Racked off today, got 16.5 gallons. Got my refractometer that I measure sg with and measured for grins and giggles, got a reading of 10 brix.. took the one I bought for measuring alcohol (wasn’t sure on this one) and it measured 25. If that’s accurate then that’s a pretty stout wine.


----------



## dralarms (Apr 17, 2019)

As a test of the refractometer I tested vodka, label said 100 proof, 50% abv. My refractometer measured it at 50%. So I guess I can assume that the banana is really 25%. That’s some stout stuff.


----------



## John Pichnic (Apr 17, 2019)

25% Wow! That's strong mix-drink territory. 
I've been suspecting that I was breaking the 18% limit of EC-1118.
You used 71B?


----------



## dralarms (Apr 17, 2019)

John Pichnic said:


> 25% Wow! That's strong mix-drink territory.
> I've been suspecting that I was breaking the 18% limit of EC-1118.
> You used 71B?


Yes, 71b. I suspect that it’s the type of sugar in the bananas. I’m thinking that the yeast is able to utilize more of it.


----------



## jgmillr1 (Apr 18, 2019)

dralarms said:


> Racked off today, got 16.5 gallons. Got my refractometer that I measure sg with and measured for grins and giggles, got a reading of 10 brix.. took the one I bought for measuring alcohol (wasn’t sure on this one) and it measured 25. If that’s accurate then that’s a pretty stout wine.



Probably worth mentioning that any residual sugar will greatly throw off the refractometer measurements. For example, my Catawba completed fermentation and measured 7.0 on the refractometer. I can guarantee it is not 18%abv, so I figure it is upwards of 2% RS on top of a 10%abv wine.

I'd bet your banana wine has substantial RS. 71B is a decent fermenter, but not a Superman!


----------



## dralarms (Apr 18, 2019)

jgmillr1 said:


> Probably worth mentioning that any residual sugar will greatly throw off the refractometer measurements. For example, my Catawba completed fermentation and measured 7.0 on the refractometer. I can guarantee it is not 18%abv, so I figure it is upwards of 2% RS on top of a 10%abv wine.
> 
> I'd bet your banana wine has substantial RS. 71B is a decent fermenter, but not a Superman!



I guess you missed that the current sg is .986. Not sure how much rs is left at that point


----------



## bkisel (Apr 18, 2019)

I made a 6 gallon batch of banana wine a year or two ago. Myself and a few other folks liked it well enough but overall it wasn't well received by those that typically share my wine.


----------



## dralarms (Apr 18, 2019)

bkisel said:


> I made a 6 gallon batch of banana wine a year or two ago. Myself and a few other folks liked it well enough but overall it wasn't well received by those that typically share my wine.

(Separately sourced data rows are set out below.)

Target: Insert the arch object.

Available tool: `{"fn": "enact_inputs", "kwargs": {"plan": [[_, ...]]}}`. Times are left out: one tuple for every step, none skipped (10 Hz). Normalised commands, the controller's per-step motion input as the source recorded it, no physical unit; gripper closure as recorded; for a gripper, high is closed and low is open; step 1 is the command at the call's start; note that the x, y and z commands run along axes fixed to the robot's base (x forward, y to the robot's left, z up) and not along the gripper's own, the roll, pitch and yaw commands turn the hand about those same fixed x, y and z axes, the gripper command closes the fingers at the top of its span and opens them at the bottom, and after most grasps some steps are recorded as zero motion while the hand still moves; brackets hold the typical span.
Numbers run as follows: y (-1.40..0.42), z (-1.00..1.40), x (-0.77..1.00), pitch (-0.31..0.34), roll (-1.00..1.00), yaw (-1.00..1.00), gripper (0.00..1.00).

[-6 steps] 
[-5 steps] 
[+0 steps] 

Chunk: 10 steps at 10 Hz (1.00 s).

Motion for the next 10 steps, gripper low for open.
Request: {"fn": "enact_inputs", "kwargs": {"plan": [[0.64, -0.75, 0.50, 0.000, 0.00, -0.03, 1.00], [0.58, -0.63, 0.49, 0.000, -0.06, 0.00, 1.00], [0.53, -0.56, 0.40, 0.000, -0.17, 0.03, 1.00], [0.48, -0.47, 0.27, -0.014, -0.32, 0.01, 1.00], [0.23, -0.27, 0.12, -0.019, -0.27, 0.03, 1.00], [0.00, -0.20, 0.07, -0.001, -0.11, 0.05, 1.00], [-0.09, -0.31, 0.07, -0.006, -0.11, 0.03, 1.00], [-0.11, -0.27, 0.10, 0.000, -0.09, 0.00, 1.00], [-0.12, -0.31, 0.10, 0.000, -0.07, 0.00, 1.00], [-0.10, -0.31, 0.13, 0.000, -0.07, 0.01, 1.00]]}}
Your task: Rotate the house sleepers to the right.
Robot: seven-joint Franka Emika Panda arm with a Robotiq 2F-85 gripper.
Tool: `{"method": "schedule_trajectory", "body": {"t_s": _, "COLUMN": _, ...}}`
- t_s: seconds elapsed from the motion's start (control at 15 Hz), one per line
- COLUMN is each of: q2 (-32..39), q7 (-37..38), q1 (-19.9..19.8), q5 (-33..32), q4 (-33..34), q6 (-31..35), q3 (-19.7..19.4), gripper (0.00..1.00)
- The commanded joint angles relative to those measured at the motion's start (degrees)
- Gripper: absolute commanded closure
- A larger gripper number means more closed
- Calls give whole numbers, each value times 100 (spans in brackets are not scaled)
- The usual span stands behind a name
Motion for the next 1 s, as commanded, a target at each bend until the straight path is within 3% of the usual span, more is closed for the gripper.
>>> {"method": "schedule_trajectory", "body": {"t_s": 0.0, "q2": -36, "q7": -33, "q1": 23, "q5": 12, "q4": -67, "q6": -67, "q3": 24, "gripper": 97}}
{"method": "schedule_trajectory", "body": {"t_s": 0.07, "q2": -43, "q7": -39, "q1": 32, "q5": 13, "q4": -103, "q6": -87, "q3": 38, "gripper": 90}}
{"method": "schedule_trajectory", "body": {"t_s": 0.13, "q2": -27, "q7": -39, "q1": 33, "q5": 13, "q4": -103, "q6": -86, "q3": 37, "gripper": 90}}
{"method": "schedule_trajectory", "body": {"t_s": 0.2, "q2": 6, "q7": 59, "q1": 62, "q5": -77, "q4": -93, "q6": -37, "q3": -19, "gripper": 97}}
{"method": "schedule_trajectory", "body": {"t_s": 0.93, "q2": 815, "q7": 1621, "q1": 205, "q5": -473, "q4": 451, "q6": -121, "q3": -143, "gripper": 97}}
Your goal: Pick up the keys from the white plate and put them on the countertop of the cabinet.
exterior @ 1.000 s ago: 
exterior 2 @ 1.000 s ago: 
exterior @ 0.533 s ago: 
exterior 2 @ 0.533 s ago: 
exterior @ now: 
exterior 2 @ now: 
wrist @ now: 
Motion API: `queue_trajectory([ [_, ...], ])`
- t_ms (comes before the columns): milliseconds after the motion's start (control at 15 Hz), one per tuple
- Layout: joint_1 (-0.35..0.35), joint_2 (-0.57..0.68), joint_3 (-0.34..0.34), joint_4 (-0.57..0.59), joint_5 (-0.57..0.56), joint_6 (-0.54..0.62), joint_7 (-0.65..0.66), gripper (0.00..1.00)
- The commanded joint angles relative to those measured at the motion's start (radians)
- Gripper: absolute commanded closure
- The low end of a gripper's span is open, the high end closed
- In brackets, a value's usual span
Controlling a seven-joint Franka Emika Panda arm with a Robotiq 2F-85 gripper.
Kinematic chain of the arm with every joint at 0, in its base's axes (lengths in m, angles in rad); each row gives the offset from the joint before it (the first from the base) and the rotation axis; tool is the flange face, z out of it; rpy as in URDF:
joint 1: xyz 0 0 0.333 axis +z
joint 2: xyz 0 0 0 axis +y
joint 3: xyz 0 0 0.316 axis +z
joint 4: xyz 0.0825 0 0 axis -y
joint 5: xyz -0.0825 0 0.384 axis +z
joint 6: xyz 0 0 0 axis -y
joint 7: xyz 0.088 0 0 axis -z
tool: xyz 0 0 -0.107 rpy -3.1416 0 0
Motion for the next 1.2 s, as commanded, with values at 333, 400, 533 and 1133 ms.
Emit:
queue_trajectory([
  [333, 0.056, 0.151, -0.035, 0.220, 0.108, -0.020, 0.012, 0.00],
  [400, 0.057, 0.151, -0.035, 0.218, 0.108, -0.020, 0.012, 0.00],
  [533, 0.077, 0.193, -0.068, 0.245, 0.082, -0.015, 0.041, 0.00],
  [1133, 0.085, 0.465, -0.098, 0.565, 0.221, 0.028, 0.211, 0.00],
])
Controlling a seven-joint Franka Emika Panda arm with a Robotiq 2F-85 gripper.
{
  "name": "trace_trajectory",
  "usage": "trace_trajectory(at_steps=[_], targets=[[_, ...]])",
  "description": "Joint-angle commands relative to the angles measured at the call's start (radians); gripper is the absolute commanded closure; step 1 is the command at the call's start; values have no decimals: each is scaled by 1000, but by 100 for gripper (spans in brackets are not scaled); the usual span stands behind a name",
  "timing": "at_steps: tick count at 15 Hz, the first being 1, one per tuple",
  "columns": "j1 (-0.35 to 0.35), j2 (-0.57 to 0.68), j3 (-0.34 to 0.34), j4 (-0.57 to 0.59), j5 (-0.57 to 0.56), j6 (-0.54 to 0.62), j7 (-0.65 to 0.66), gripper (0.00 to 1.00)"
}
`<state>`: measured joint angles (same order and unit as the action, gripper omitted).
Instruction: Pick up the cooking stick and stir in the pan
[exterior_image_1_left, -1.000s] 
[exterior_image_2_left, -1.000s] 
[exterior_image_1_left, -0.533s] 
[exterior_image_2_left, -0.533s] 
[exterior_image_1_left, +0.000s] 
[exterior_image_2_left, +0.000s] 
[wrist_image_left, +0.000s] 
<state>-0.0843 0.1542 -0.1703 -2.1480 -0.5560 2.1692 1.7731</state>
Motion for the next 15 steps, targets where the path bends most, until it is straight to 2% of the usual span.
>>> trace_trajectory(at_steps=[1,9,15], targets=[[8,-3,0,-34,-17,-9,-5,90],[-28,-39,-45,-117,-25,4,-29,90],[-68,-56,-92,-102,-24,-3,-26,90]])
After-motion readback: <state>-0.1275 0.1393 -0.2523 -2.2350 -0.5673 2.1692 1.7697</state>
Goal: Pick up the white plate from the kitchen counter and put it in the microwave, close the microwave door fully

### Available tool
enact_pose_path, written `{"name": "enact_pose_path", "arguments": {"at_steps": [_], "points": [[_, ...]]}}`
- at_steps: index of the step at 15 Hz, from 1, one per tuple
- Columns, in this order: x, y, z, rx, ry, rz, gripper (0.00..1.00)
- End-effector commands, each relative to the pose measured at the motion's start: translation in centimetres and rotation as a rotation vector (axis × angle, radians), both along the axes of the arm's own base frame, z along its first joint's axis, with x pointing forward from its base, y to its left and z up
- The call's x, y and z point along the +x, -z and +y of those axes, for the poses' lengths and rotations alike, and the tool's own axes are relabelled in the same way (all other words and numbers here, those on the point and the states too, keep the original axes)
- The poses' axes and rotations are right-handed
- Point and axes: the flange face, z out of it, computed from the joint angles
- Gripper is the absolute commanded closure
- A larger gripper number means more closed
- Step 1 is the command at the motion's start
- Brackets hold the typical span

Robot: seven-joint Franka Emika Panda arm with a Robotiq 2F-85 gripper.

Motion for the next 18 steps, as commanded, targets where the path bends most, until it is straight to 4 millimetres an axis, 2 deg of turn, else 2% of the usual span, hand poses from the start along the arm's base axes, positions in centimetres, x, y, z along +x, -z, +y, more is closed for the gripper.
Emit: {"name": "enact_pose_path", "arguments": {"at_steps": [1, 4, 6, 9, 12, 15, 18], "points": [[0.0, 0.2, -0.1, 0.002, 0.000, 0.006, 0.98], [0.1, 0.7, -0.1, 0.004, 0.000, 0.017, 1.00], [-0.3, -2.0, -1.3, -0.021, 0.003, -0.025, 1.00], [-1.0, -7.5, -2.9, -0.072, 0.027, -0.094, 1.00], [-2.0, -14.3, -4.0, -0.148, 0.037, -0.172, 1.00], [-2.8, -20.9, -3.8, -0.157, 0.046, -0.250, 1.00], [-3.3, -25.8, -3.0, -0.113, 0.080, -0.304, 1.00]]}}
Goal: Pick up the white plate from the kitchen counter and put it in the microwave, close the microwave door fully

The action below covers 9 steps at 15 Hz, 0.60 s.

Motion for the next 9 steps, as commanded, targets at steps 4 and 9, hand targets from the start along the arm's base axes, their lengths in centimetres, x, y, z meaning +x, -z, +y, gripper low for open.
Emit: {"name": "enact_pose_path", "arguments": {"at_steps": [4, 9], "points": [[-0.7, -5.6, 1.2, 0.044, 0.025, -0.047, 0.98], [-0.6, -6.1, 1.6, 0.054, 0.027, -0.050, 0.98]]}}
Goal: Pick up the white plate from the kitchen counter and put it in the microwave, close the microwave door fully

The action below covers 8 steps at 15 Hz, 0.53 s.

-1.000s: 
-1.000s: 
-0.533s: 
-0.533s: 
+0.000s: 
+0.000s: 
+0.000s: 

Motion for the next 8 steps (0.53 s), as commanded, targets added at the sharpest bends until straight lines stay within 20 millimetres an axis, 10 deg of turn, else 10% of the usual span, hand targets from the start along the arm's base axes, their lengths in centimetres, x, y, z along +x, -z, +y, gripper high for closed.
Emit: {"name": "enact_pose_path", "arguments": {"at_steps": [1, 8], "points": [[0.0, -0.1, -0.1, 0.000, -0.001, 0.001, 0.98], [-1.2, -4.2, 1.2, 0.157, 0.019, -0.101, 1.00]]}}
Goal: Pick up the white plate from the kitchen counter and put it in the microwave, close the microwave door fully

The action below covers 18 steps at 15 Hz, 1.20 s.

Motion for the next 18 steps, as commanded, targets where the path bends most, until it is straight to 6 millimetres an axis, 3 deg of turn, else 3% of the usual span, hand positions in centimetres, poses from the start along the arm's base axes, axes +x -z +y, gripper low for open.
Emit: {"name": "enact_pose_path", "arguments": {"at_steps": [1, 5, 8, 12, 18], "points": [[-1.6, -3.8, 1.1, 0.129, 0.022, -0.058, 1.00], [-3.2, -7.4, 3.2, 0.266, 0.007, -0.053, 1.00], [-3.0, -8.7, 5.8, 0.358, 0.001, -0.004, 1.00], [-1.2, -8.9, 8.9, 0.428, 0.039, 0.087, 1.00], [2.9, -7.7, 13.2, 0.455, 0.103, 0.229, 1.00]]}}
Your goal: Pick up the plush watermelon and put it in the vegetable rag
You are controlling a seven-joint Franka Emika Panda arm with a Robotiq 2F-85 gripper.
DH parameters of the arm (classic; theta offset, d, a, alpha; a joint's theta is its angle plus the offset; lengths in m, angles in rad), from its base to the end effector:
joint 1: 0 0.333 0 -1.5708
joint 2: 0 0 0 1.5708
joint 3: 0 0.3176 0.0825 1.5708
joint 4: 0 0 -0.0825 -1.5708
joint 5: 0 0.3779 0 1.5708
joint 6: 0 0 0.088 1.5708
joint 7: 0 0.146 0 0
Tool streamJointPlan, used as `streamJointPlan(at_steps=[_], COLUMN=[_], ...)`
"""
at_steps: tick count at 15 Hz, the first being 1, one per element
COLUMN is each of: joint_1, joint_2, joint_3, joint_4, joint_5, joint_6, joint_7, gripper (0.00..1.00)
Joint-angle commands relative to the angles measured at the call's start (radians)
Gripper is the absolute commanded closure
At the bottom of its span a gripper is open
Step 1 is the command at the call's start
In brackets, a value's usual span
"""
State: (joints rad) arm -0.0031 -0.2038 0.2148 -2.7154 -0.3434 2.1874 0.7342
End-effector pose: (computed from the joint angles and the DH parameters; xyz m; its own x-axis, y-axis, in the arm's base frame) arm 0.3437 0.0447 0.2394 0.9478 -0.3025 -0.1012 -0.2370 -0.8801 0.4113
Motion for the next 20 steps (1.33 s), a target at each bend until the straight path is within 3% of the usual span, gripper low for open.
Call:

Dang, I’ve only seen a couple that didn’t like mine.


----------



## Keith5 (Apr 29, 2019)

It’s not banana wine but I have a Japanese plum or Loquat wine that is near ending primary fermentation and I racked off to carboys but have PLENTY pectin haze and/or lees,about half of 5 gallon carboy and half of 2 one gallon jugs. I added recommended amount of Pectic enzyme prior to fermentation 2 weeks ago. Do I let it sit awhile and rack? Rack what I can now and put cloudy liquid in referigerator and hopefully get more clean wine if lees compacts? Current SG 1.01. 
Any advice?
I see occasional small bubbles in carboy but airlock not moving. I’m assuming still some small amount of residual fermentation ongoing.
I don’t know how to insert picture, sorry.


----------



## dralarms (Apr 29, 2019)

I’d add some more pectic enzyme.


----------



## Linda Berkland (Oct 18, 2019)

dralarms said:


> here’s what 160 lbs of banana looks like. Just started, it’ll be Sunday or Monday before it’s thawed enough to add sugar and yeast.
> 
> View attachment 53986


Hi, I am a South African living in Canada, and would love to make some banana wine. Could you send me the recipe. Thanks.


----------



## Johnd (Oct 18, 2019)

Linda Berkland said:


> Hi, I am a South African living in Canada, and would love to make some banana wine. Could you send me the recipe. Thanks.



Read the thread. 80# bananas + 1 or 1.5 gallons apple juice + sugar to your desired SG / BRIX + 71B yeast = roughly 6 - 7 gallons of finished wine.


----------



## Scooter68 (Oct 19, 2019)

Now you've done it. My wife puts the overripe bananas in the freezer. I may have to plead my case for a small batch. If it wins her approval then.... 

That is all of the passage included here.